The Sun Herald thought of the character as "a thoroughly charming intergalactic thief famed for using her allure to get what she wants", and Matt Roush of TV Guide called Claudia Black "great fun to watch in [seasons 8 and 9]". TV Zone's Stephen Graves believed that Browder and Black's first post-Farscape encounter in Stargate SG-1's "Avalon" was "somewhat underplayed - but Black makes up for this with her sparky, snarky characterization of Vala." He welcomed the producers' decision to not cast a carbon copy of Samantha Carter, and thought that Claudia Black's Vala in her six-episode arc remained "the best thing in the series". By season 10's "Memento Mori", TV Zone's Anthony Brown felt that "Ben Browder and Claudia Black have...reached a point where they can play out an amusing take on Misery without you feeling that [their Farscape characters] have somehow starbursted onto SG-1's Earth". Maureen Ryan of The Chicago Tribune called Browder and Black's interaction in season 10 "great fun; the rapport they developed on the stellar Farscape was still much in evidence, even though they played radically different characters on SG-1."

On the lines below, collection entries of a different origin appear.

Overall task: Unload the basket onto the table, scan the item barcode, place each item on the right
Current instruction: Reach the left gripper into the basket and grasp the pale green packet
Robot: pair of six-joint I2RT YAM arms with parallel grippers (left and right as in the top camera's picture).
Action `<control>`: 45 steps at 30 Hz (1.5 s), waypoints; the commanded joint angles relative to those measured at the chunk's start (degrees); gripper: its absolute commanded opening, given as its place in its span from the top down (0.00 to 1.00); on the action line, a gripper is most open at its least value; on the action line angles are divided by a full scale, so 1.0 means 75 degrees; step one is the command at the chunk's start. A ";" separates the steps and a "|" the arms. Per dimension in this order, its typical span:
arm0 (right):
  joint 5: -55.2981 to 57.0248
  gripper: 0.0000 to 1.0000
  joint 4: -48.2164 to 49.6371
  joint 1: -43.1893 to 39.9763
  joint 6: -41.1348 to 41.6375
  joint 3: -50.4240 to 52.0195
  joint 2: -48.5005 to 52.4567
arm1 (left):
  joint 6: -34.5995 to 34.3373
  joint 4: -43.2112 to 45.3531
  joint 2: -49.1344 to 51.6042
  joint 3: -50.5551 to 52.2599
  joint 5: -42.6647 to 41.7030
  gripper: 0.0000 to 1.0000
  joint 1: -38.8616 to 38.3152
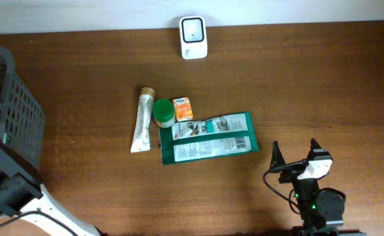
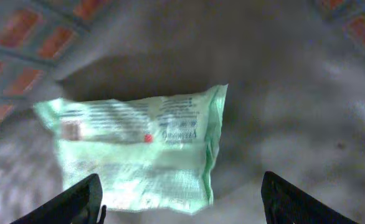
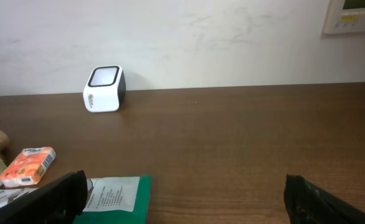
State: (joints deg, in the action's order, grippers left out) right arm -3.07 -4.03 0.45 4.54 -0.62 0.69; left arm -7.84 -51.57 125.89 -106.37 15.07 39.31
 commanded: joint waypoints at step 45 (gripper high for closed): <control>-0.0017 0.02 -0.0032 -0.0012 0.0050 0.0041 -0.0058 | -0.0833 -0.0498 -0.4960 -0.2014 -0.2818 1.00 -0.1265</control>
State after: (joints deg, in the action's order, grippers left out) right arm -3.07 -4.03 0.45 4.54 -0.62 0.69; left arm -13.32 -55.11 91.92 -121.36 -2.20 35.66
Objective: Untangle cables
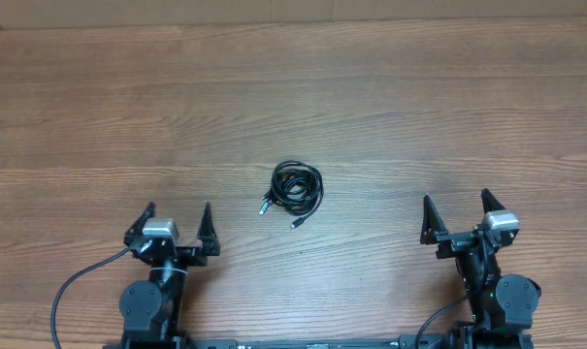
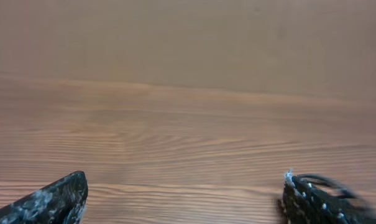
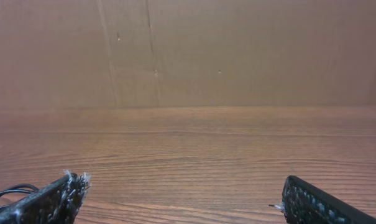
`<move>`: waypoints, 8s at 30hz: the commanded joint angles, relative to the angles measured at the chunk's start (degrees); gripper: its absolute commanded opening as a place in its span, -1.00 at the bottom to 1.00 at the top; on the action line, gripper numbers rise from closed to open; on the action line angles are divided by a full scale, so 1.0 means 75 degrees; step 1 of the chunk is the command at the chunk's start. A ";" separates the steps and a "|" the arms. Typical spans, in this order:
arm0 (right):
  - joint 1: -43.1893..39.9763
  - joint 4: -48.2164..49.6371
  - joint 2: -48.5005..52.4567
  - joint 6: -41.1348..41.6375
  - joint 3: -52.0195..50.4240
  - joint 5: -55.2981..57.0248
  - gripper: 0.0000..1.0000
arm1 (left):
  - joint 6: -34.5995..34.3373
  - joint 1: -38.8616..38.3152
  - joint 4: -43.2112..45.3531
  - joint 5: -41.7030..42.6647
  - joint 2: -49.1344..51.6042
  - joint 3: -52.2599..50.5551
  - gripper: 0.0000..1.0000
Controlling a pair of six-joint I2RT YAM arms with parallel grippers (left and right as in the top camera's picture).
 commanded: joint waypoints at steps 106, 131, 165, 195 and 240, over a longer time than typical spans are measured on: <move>0.0044 0.0032 -0.0061 0.0023 -0.0079 0.0082 0.99 | 0.0294 -0.1798 -1.0072 0.2734 1.7188 1.4950 0.99; 0.0044 0.0032 -0.0061 0.0023 -0.0079 0.0082 1.00 | 0.0277 -0.2014 -1.0057 0.2393 1.7244 1.4950 1.00; 0.0044 0.0032 -0.0061 0.0023 -0.0079 0.0079 1.00 | 0.0254 -0.2349 -1.0182 0.2390 1.7244 1.4950 0.99; 0.0044 0.0029 -0.0061 0.0023 -0.0079 0.0079 1.00 | 0.0108 -0.2349 -0.9836 0.2393 1.7244 1.4950 1.00; 0.0044 0.0032 -0.0061 0.0023 -0.0079 0.0082 1.00 | -0.0236 -0.2340 -0.9273 0.2250 1.7244 1.4950 1.00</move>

Maureen Ryan described the chemistry between Black and Michael Shanks as "sparky" and "one of the most diverting parts of the latter seasons of the show". According to Ultimate DVD, the scenes between Vala and Daniel as the object of her affection resulted in "some of the freshest and funniest scenes in the show for some time". In reviewing "Unending", Anthony Brown called Vala "a character who's always had a little too much of comic relief [getting] torn apart by the nice guy of the team." SyFy Portal attributed Stargate SG-1 not going stale after ten years to Black, as she "quite literally steals the show from the existing cast of heroes". For her portrayal of Vala, Claudia Black was nominated for a Saturn Award in the category "Best Supporting Actress on Television" in 2006, and won a Constellation Award in the category "Best Female Performance in a 2006 Science Fiction Television" for the episode "Memento Mori" in 2007.